(TASK INPUT)
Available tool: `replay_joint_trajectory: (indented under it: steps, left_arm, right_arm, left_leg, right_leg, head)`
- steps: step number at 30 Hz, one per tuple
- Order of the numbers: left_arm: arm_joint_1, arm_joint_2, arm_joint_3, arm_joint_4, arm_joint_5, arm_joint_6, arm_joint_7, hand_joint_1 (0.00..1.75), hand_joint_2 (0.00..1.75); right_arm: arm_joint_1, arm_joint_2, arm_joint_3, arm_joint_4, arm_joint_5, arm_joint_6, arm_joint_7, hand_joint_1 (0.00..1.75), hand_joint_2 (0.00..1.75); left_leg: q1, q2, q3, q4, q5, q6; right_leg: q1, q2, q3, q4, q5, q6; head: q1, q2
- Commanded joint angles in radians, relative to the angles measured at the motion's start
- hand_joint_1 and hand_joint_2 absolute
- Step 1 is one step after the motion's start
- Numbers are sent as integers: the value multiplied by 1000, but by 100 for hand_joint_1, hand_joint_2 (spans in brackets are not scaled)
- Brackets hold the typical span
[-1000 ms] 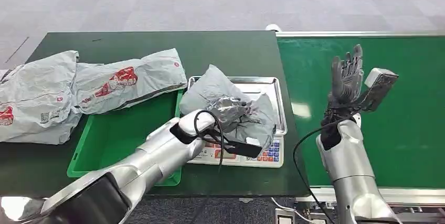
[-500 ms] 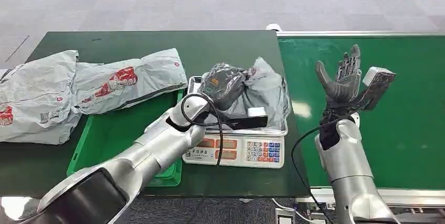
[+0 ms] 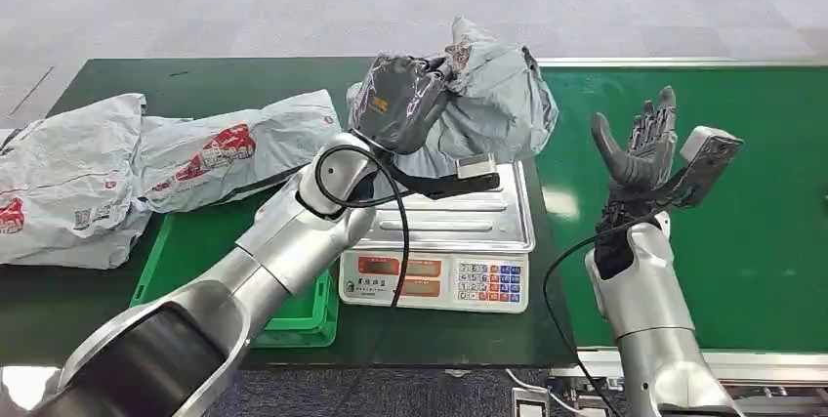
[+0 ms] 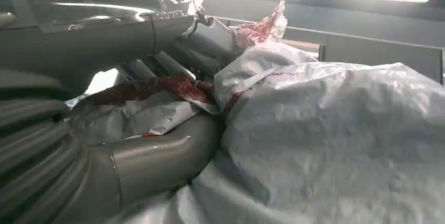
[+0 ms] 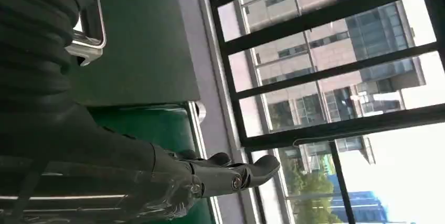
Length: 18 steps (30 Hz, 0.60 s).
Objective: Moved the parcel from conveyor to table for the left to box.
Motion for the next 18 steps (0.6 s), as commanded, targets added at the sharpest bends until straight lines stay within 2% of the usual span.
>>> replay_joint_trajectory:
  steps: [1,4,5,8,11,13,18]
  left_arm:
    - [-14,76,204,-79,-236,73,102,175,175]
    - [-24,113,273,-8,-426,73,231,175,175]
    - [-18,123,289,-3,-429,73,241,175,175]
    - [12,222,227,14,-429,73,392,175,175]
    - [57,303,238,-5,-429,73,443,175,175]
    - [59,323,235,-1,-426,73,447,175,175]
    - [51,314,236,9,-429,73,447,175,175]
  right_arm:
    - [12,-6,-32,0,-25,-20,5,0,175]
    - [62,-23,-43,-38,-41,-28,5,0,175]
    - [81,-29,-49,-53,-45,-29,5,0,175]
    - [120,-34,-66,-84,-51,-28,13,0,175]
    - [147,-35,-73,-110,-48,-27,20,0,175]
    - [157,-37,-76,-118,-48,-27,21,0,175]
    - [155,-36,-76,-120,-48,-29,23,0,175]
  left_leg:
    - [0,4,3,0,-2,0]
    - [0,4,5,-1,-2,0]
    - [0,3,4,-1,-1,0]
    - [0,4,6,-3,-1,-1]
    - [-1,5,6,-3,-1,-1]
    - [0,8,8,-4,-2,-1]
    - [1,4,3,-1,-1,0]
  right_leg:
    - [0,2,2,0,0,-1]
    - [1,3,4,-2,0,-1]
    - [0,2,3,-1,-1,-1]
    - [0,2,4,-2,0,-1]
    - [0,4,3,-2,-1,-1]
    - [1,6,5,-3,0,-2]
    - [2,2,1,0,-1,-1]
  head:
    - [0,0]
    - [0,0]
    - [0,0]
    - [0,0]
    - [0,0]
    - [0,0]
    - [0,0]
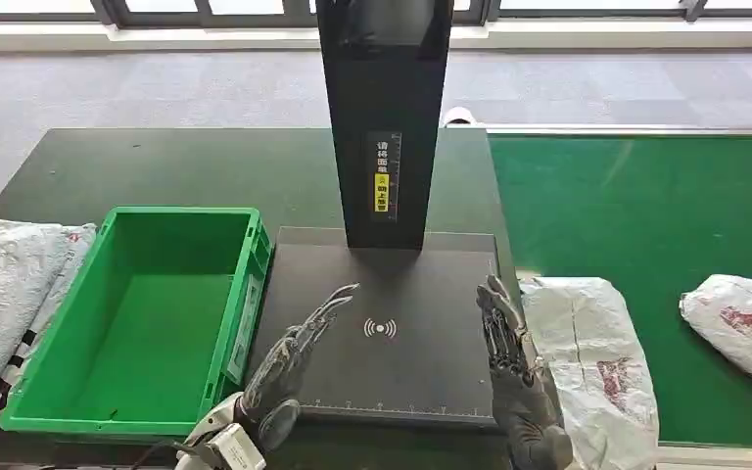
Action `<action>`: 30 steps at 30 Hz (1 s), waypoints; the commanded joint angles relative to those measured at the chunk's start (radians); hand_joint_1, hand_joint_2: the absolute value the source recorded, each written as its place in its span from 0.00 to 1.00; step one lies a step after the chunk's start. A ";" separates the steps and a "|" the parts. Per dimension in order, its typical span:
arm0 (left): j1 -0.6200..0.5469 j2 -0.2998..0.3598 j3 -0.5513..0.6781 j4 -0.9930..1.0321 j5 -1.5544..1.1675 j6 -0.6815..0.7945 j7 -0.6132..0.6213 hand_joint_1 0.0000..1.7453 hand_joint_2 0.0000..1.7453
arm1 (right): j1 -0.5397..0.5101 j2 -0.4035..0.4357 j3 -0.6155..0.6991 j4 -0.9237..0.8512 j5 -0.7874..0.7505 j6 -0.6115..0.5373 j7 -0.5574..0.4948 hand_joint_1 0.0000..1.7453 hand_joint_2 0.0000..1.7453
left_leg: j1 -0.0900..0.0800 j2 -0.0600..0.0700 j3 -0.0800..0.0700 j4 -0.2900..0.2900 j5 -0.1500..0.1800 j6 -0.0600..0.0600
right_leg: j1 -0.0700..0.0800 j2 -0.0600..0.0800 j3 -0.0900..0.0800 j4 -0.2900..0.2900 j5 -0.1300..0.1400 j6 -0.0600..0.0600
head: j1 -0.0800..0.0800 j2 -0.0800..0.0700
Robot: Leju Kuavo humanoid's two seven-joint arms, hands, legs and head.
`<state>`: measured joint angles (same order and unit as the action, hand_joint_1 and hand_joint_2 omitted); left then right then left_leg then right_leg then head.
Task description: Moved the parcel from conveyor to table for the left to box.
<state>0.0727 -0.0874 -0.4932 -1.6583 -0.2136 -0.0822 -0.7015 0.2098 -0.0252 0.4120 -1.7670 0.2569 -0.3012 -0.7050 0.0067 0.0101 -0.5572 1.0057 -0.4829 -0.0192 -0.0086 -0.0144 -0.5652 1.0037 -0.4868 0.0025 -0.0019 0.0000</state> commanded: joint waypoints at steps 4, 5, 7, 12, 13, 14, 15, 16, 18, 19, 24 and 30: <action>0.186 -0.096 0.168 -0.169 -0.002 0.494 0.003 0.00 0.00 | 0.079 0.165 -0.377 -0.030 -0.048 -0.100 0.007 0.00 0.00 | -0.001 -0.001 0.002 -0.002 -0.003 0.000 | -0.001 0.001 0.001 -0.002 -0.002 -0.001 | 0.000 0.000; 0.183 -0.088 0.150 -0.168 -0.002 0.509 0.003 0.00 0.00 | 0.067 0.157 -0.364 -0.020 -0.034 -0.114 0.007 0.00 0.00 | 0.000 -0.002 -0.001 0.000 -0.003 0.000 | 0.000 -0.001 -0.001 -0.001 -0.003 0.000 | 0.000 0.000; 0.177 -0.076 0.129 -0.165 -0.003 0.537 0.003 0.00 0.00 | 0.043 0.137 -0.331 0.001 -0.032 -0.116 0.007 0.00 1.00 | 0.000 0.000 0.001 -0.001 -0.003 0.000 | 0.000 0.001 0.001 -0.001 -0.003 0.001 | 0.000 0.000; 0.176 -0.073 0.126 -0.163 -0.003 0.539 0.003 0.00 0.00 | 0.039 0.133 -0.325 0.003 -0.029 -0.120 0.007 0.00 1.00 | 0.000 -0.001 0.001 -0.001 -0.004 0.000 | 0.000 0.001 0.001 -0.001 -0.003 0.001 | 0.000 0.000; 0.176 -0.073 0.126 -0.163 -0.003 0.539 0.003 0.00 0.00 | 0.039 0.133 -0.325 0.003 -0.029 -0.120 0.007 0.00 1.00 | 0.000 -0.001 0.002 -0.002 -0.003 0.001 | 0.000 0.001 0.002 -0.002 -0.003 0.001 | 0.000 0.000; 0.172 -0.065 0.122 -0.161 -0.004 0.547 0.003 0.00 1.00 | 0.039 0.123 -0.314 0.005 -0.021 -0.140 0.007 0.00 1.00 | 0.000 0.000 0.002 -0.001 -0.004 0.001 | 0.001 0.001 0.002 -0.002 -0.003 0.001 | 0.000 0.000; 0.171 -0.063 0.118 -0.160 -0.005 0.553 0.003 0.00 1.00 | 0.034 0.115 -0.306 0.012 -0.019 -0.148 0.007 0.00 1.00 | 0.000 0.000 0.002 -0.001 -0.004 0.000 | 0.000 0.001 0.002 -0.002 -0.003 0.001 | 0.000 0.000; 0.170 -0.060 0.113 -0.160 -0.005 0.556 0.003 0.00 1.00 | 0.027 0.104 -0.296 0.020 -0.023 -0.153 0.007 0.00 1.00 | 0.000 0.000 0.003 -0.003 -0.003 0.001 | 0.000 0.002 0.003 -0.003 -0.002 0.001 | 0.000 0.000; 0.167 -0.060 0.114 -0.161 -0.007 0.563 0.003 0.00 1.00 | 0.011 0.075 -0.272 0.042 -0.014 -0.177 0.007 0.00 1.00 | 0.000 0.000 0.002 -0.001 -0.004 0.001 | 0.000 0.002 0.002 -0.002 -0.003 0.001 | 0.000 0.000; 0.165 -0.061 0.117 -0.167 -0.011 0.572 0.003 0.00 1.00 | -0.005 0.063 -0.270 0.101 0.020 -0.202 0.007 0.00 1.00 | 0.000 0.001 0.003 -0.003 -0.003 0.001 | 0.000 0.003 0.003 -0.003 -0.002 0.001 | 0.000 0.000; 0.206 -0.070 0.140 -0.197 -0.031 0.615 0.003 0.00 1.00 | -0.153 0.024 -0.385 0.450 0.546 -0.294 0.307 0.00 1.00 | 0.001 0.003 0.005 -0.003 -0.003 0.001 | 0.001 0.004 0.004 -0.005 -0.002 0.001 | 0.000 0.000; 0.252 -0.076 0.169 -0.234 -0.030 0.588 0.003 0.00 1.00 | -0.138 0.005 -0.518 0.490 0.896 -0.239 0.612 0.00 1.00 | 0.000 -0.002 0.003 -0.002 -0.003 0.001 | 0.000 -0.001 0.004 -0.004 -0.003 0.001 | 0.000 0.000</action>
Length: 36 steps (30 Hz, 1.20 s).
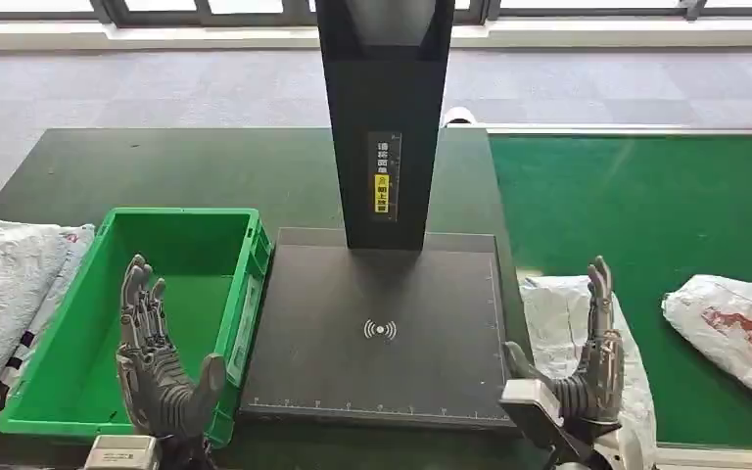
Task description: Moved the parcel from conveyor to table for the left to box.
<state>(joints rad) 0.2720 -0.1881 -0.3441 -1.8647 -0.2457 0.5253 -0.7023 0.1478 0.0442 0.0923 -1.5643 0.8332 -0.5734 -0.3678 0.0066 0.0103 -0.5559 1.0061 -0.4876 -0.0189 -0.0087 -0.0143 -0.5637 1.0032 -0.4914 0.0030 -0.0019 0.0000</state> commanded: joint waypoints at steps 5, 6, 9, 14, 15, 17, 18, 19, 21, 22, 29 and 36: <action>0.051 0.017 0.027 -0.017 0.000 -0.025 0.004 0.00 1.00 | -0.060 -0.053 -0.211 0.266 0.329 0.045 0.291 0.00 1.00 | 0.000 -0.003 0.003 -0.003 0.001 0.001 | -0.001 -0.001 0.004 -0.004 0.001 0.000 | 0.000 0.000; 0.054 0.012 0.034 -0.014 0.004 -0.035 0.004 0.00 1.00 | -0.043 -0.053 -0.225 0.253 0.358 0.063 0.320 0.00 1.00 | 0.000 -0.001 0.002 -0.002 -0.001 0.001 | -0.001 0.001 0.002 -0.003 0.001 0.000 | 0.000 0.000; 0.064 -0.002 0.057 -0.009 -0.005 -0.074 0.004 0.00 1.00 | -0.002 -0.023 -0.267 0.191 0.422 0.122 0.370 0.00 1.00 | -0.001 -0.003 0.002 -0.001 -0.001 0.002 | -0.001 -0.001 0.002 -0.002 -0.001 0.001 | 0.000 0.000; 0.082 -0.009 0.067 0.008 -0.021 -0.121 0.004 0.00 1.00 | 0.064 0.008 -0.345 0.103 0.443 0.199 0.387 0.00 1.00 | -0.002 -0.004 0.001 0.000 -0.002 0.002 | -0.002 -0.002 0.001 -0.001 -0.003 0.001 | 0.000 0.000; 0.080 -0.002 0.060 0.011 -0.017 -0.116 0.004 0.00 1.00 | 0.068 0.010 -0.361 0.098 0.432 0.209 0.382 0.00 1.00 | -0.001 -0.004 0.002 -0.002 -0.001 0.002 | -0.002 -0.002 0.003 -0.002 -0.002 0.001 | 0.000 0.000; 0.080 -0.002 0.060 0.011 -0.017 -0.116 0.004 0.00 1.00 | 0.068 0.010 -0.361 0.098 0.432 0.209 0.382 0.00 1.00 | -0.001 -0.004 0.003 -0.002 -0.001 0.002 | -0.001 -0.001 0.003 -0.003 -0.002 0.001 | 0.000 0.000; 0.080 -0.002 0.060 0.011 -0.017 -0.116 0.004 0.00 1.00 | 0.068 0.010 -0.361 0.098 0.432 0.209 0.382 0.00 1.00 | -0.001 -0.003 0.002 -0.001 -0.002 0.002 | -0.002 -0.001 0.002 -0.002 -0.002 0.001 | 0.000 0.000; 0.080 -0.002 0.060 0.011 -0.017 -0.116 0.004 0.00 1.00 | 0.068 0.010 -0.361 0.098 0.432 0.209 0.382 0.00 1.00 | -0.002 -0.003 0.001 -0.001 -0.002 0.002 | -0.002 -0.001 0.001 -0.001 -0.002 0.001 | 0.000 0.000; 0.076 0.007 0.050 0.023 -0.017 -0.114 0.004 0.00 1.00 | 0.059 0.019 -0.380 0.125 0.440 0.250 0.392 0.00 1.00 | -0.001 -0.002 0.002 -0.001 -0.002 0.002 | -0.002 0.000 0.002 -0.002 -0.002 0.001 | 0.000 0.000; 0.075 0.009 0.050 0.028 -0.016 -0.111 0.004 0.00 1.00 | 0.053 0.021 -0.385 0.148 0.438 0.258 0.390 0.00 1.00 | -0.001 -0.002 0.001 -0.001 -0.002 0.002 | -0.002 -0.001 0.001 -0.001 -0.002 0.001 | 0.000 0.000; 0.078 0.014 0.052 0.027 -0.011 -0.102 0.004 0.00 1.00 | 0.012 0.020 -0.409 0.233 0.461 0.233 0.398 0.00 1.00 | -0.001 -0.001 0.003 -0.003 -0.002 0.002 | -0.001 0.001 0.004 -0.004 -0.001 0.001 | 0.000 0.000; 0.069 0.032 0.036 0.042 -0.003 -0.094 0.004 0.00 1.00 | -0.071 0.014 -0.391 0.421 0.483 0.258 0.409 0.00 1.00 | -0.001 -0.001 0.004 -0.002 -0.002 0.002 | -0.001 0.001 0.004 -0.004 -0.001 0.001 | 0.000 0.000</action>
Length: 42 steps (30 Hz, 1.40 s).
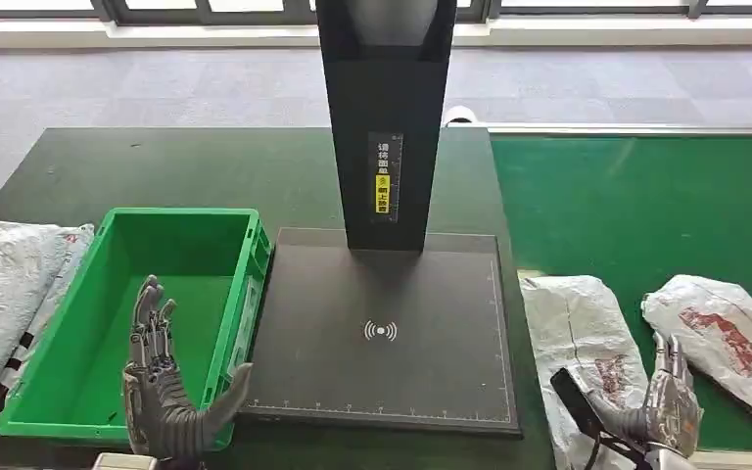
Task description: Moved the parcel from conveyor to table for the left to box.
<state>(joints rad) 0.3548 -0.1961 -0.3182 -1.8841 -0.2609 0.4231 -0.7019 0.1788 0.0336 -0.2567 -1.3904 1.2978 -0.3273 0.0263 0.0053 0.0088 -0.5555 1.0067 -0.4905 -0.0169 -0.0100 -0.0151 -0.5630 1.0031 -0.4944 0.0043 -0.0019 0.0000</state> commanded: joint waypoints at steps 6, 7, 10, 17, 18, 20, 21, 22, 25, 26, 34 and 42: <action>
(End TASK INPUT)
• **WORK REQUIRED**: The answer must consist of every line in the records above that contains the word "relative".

• **COMPLETED EXERCISE**:
- Commanded joint angles in radians, relative to the angles measured at the motion's start
Action `<action>`: 30 steps at 30 Hz (1 s), waypoints; the commanded joint angles relative to those measured at the chunk's start (radians); hand_joint_1, hand_joint_2: the absolute value the source recorded, each written as its place in its span from 0.00 to 1.00; step one lies a step after the chunk's start. A ";" separates the steps and a "|" the parts. Per dimension in order, its typical span:

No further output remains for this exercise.